Beim gemütlichen Frühschoppen präsentierten sich die Kandidaten der CDU Wettmar der Öffentlichkeit. (Foto: Renate Tiffe)

Mehr Miteinander und Bürgerbeteiligung im Parteiprogramm

WETTMAR (ti). Der erste Mai war gekommen, die Sonne schien und unter der großen Eiche auf dem Dorfplatz spielte Günther Dreblows Musikkapelle. Nicht unbedingt ein passender Rahmen für die Vorstellung der Kandidaten und des Parteiprogramms für den nächsten Ortsrat?
Die Wettmarer CDU hatte diesen etwas ungewöhnlichen Weg gewählt und konnte damit zum mindesten einen Teilerfolg verbuchen: man blieb nicht unter sich mit den notwendigen öffentlichen Voraussetzungen für die Kommunalwahl am 11. September. Mehr als 50 Bürgerinnen und Bürger hatten sich zum politischen Frühschoppen auf dem Dorfplatz eingefunden.
Es ist schwer für die etablierten Parteien, das Interesse der Bürger zu wecken und es ist frustrierend für sie, wenn sie sich bei anderer Gelegenheit den Vorwurf mangelnder Transparenz und Bürgerbeteiligung gefallen lassen müssen – wie bei der letzten Wahl in Wettmar geschehen. „Wir wollen auf jeden Fall im Ort präsent sein“, sagte der neue CDU-Vorsitzende Michael Kranz.
Und so konnte, wer wollte, bei Bier und Bratwurst das CDU-Parteiprogramm auf den Tischen studieren und diskutieren. Eigene Wünsche, was demnächst besser gemacht werden könnte, sollten an eine aufgestellte Tafel geschrieben werden. Die diesbezügliche Liste der Partei war umfangreich, untergliedert nach mehr Bürgerbeteiligung, mehr Miteinander im Dorf und für eine bessere Infrastruktur.

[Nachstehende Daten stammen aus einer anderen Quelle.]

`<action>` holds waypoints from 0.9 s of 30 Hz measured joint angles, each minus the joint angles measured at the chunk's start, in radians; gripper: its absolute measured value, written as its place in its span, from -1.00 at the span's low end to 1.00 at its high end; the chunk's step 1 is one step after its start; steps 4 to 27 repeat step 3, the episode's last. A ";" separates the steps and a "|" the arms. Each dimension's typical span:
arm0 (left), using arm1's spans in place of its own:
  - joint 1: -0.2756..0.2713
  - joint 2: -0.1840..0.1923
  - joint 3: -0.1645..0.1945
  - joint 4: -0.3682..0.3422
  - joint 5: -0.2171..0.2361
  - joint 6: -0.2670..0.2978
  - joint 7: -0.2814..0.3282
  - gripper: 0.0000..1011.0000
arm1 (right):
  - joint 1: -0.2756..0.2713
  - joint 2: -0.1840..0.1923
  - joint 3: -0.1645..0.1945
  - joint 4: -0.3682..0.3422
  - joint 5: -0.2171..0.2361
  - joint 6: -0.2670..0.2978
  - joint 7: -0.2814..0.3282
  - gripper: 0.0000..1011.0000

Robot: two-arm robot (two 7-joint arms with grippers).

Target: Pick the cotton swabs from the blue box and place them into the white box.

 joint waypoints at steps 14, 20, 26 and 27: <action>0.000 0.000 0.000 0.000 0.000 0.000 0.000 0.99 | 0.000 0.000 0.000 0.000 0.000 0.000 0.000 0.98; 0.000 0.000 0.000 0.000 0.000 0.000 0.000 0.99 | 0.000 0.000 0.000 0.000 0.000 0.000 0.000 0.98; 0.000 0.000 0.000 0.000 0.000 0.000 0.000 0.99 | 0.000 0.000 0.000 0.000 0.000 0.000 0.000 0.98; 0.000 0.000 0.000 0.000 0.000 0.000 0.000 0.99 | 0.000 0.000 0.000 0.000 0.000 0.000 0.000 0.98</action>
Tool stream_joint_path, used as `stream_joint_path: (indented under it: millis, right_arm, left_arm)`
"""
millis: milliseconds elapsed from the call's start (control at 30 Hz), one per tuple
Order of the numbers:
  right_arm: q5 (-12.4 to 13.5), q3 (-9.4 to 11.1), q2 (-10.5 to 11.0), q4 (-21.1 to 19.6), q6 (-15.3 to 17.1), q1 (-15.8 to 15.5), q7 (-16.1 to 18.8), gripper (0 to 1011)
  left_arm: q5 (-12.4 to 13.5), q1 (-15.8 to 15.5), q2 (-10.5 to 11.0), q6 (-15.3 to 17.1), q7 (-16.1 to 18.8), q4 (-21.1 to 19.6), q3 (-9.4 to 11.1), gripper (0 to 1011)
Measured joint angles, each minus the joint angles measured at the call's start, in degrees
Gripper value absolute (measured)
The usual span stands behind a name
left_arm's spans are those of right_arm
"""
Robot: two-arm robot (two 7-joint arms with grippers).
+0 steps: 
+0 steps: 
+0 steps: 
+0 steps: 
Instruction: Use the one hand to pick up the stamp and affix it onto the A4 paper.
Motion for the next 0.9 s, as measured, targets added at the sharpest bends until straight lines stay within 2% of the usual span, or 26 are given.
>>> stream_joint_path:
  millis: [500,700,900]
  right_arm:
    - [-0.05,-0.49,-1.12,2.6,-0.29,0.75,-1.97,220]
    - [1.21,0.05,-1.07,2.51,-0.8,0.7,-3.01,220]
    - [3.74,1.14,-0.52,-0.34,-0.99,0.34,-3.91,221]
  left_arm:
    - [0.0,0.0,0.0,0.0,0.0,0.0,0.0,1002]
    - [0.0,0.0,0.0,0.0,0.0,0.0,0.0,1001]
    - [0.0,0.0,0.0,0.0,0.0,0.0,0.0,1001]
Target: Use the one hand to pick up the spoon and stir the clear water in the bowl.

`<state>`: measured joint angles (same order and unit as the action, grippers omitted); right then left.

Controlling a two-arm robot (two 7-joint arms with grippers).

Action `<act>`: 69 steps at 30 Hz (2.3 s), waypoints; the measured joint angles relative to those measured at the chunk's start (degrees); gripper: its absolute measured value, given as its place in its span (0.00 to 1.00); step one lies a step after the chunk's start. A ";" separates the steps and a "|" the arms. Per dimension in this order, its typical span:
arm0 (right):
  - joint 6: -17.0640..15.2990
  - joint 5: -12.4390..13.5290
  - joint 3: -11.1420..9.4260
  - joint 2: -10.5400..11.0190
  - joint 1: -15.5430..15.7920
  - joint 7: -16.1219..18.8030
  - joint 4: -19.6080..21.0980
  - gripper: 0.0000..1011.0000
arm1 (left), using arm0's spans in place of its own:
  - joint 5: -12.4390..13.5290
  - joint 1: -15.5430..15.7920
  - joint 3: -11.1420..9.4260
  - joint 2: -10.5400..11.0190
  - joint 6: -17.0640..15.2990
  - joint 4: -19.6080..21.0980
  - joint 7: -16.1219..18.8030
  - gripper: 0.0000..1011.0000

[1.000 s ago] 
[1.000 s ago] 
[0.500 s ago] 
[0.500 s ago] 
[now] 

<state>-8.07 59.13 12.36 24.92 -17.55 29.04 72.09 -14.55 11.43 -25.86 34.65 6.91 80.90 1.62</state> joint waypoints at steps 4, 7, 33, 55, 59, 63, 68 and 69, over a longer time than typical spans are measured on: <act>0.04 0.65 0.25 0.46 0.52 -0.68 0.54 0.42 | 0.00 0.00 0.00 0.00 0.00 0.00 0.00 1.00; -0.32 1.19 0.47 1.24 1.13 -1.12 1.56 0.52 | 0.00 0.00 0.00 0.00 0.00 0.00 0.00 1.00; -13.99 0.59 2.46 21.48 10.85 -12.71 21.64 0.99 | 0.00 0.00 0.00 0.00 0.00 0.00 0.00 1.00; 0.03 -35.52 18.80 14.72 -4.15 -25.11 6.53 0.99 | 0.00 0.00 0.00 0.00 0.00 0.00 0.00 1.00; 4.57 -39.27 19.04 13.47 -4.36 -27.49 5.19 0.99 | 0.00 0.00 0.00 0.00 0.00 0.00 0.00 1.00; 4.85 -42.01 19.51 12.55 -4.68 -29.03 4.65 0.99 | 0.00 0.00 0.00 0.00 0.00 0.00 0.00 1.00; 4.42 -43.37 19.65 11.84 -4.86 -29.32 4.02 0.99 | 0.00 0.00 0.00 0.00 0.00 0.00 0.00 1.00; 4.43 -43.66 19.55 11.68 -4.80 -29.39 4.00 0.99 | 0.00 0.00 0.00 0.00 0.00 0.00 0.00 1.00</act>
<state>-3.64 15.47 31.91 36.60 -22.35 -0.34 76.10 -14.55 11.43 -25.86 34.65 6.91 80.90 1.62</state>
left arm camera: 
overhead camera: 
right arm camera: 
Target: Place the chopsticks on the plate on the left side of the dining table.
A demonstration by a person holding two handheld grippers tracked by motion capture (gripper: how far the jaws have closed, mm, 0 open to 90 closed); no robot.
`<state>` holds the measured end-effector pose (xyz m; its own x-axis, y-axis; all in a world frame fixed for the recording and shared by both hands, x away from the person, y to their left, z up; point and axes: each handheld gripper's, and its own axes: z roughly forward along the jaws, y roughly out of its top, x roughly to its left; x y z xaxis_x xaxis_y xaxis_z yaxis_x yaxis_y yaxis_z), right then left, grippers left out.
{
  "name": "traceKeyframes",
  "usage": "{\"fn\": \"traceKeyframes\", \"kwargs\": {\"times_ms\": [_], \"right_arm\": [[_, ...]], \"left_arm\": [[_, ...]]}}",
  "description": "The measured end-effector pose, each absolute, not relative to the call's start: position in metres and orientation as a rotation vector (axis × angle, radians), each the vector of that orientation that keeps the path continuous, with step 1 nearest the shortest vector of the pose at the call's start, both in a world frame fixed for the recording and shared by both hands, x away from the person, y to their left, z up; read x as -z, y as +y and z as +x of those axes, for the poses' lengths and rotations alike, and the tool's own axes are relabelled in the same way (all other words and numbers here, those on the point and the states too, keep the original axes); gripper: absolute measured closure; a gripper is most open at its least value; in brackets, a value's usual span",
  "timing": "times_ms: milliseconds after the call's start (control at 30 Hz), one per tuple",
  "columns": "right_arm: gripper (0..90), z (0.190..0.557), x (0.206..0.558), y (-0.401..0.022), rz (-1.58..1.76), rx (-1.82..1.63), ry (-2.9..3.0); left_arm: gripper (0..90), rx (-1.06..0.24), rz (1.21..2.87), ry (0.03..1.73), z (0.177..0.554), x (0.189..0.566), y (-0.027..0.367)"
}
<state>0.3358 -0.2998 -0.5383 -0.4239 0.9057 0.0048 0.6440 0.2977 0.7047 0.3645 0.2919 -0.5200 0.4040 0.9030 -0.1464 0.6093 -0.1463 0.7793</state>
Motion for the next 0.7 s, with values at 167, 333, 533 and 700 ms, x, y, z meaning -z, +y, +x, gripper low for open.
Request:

Zwanglos stellten sich die Kandidaten vor: zuerst „Ladies first“ Martina Klatten, in Wettmar schon von ihrer Schulelternarbeit bekannt. Die Nummer 1 bleibt allerdings Ortsbürgermeister Rainer Fredermann. Er stellte das Verbrauchermarkt-Projekt als „gelaufen“ dar und richtete den Blick auf die kommende Güterbahntrasse und die Wasserversorgung aus dem Fuhrberger Feld. Klaus Sommer, Wettmarer Urgestein, möchte, dass das Dorf in seiner Grundstruktur erhalten bleibt, ebenso wie Jürgen Frey, der mehr Miteinander wünscht. Mit Peter und Christoph Hanne, meldete sich der Nachwuchs zu Wort. Dem Vorsitzenden Michael Krantz blieb nur noch übrig, auf die schriftlich niedergelegten Parteiziele zu verweisen.
Bis weit in die Nachmittagsstunden hinein dauerte der Frühschoppen, bei dem auch Bürgermeister Dr. Hendrik Hoppenstedt vorbeischaute und Großburgwedels Ortsbürgermeister Otto Bahlo.